Afirman que otra opción que se encuentra sobre la mesa es liberar el agua en la atmósfera a partir de emisiones de vapor. Estos dos planes serían factibles de acuerdo con un estudio realizado por científicos de la IAEA publicado durante el mes de abril.

“Las dos opciones para la eliminación controlada – liberación de vapor y descargas al mar – son ambas técnicamente factibles”, indica el organismo en un comunicado de prensa.

Otra idea que se barajó pero fue descartada por ser solo de carácter temporal fue la de enterrar los contenedores y esperar durante varias décadas hasta que el agua se haya limpiado de forma natural.

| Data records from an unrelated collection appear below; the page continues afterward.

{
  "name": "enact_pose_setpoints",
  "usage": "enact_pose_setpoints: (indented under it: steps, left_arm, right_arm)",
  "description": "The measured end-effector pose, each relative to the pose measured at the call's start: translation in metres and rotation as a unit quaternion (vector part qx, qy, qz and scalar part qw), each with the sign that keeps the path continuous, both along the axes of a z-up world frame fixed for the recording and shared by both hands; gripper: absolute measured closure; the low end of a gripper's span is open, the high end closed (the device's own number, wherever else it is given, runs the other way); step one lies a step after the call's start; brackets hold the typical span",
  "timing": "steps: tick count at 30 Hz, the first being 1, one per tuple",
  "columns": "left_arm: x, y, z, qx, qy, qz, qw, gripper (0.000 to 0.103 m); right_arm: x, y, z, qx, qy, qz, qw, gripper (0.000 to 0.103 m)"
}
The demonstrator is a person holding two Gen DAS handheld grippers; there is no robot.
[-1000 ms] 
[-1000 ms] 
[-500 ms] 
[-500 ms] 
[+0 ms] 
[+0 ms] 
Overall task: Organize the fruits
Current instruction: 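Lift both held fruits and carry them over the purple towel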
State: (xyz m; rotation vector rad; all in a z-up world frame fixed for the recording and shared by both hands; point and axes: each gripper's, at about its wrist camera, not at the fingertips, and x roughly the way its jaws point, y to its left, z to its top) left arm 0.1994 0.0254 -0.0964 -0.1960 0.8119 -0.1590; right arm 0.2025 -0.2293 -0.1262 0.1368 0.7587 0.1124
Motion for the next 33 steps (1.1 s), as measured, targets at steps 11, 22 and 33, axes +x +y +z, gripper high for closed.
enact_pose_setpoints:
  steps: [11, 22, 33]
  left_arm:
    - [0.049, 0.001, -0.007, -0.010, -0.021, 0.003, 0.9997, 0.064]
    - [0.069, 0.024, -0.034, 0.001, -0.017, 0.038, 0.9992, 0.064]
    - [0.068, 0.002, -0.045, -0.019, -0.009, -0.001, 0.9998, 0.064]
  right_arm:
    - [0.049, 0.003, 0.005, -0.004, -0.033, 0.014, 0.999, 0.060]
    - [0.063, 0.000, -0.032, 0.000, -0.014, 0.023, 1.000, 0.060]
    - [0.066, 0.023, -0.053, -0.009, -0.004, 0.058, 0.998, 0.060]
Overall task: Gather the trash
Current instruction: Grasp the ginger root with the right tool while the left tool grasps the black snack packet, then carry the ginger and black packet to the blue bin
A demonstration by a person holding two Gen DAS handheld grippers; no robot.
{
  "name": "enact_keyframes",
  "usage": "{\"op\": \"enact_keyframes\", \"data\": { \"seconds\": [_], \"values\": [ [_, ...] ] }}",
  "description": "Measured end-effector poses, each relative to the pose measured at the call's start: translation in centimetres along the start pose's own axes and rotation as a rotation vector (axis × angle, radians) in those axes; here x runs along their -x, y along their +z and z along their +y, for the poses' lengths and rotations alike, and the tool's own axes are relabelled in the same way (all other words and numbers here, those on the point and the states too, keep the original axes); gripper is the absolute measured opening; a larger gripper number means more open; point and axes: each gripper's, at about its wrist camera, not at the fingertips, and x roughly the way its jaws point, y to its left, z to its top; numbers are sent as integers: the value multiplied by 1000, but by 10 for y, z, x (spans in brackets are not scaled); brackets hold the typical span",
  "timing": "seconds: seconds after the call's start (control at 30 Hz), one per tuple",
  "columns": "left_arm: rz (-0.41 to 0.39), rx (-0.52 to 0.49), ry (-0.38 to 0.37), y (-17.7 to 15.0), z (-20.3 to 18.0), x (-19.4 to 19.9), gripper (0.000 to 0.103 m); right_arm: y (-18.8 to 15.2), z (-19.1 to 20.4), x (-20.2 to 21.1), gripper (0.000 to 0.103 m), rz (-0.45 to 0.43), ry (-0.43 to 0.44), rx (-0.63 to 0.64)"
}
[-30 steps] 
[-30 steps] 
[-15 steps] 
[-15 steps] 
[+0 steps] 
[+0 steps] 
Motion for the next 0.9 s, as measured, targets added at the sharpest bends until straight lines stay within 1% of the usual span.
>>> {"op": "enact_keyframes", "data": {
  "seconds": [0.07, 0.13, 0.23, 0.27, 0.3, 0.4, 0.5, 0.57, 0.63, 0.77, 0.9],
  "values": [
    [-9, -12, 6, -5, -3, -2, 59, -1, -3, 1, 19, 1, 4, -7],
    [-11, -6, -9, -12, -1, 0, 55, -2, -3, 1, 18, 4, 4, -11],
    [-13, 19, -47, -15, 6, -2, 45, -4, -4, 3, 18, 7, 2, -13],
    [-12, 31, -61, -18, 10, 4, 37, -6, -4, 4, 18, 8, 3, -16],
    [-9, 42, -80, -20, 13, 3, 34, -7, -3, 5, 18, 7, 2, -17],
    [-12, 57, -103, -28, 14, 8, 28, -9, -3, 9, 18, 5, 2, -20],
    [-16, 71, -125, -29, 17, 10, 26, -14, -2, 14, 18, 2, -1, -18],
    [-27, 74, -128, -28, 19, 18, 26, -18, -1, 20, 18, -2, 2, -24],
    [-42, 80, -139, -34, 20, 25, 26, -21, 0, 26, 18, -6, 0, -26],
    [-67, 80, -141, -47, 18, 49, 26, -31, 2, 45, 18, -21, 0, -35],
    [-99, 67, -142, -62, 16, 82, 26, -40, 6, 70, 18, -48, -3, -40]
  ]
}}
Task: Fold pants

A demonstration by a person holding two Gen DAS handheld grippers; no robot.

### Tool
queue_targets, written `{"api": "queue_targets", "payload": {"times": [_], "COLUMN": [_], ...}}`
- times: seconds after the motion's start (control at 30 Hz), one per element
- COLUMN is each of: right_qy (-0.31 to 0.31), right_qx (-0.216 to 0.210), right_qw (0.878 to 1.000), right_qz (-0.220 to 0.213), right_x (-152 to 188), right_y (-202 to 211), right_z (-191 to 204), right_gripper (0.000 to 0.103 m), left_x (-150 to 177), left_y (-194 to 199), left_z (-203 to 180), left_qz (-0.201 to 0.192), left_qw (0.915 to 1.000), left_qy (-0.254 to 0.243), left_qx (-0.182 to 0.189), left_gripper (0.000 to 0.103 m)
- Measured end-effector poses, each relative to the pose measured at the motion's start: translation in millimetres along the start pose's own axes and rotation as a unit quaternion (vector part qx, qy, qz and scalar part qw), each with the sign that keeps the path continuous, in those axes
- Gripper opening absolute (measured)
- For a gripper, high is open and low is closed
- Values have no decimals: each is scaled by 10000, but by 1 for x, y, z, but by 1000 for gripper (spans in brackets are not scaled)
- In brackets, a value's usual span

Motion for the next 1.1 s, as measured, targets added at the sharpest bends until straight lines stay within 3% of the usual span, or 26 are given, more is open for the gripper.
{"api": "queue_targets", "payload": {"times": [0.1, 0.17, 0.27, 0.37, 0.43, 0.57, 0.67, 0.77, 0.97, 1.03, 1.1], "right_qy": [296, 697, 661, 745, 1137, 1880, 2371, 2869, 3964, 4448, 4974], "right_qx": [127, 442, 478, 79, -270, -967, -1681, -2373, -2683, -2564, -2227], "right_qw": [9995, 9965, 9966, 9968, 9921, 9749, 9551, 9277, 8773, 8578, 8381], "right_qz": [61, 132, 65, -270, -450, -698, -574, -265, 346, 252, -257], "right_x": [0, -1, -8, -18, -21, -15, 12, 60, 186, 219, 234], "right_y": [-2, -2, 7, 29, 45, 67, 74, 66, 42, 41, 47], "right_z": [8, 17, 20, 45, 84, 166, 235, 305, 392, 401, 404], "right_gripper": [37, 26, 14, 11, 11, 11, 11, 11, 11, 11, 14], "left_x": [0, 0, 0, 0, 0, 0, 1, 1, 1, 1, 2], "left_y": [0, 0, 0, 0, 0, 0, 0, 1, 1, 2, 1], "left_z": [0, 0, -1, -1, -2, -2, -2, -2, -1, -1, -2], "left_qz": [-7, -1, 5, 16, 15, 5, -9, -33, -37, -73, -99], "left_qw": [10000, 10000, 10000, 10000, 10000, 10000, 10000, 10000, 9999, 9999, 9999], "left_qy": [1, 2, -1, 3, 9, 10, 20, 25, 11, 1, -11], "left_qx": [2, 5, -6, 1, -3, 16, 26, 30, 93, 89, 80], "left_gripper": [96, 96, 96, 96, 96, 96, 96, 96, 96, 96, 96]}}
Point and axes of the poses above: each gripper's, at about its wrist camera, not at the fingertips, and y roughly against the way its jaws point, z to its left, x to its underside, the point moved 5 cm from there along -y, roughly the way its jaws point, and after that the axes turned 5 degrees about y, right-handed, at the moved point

Agregan desde el IAEA que construir nuevos tanques para almacenar más agua contaminada tampoco es una opción viable pues no es sostenible en el tiempo. Además de que podría poner en riesgo las operaciones en la central de Fukushima.

Desde el gobierno japonés explican que el vertido del agua no supondría ningún riesgo medioambiental pues esta ya ha sido tratada para eliminar más de 62 isótopos radiactivos. Este proceso se conoce como Sistema avanzado de procesamiento de líquidos (ALPS por sus siglas en inglés).

Sin embargo, este procedimiento es ineficaz para eliminar el tritio. El motivo es que se encuentra en concentraciones demasiado bajas para que los procesos de purificación del agua sean efectivos.

¿Qué es? El tritio es un isótopo radiactivo cuya semidesintegración se produce luego de 12,3 años.

De acuerdo con Ken Buesseler, científico especialista en química marina y geoquímica, esto no debería de suponer un problema pues el tritio es relativamente inofensivo para la vida marina.

Argumenta que “las partículas de baja energía que emite hacen poco daño a las células vivas”.

Esta visión es compartida por Pascal Bailly du Bois, científico del Laboratorio de Radioecología de Cherbourg-Octeville en Francia, quien apunta que su impacto radiológico en los peces y la vida marina será similar a cuando la central de Fukushima operaba con normalidad.

Buesseler señala que, pese a no tener un efecto nocivo para la salud, de ser liberado en el océano el tritio podría llegar a las costas de Estados Unidos en un lapso de unos dos años.

Todo esto implica que la liberación de las más de 1.000.000 de toneladas de agua radiactiva no pondrá en riesgo tanto el medio ambiente y la salud de quienes consuman alimentos procedentes del océano.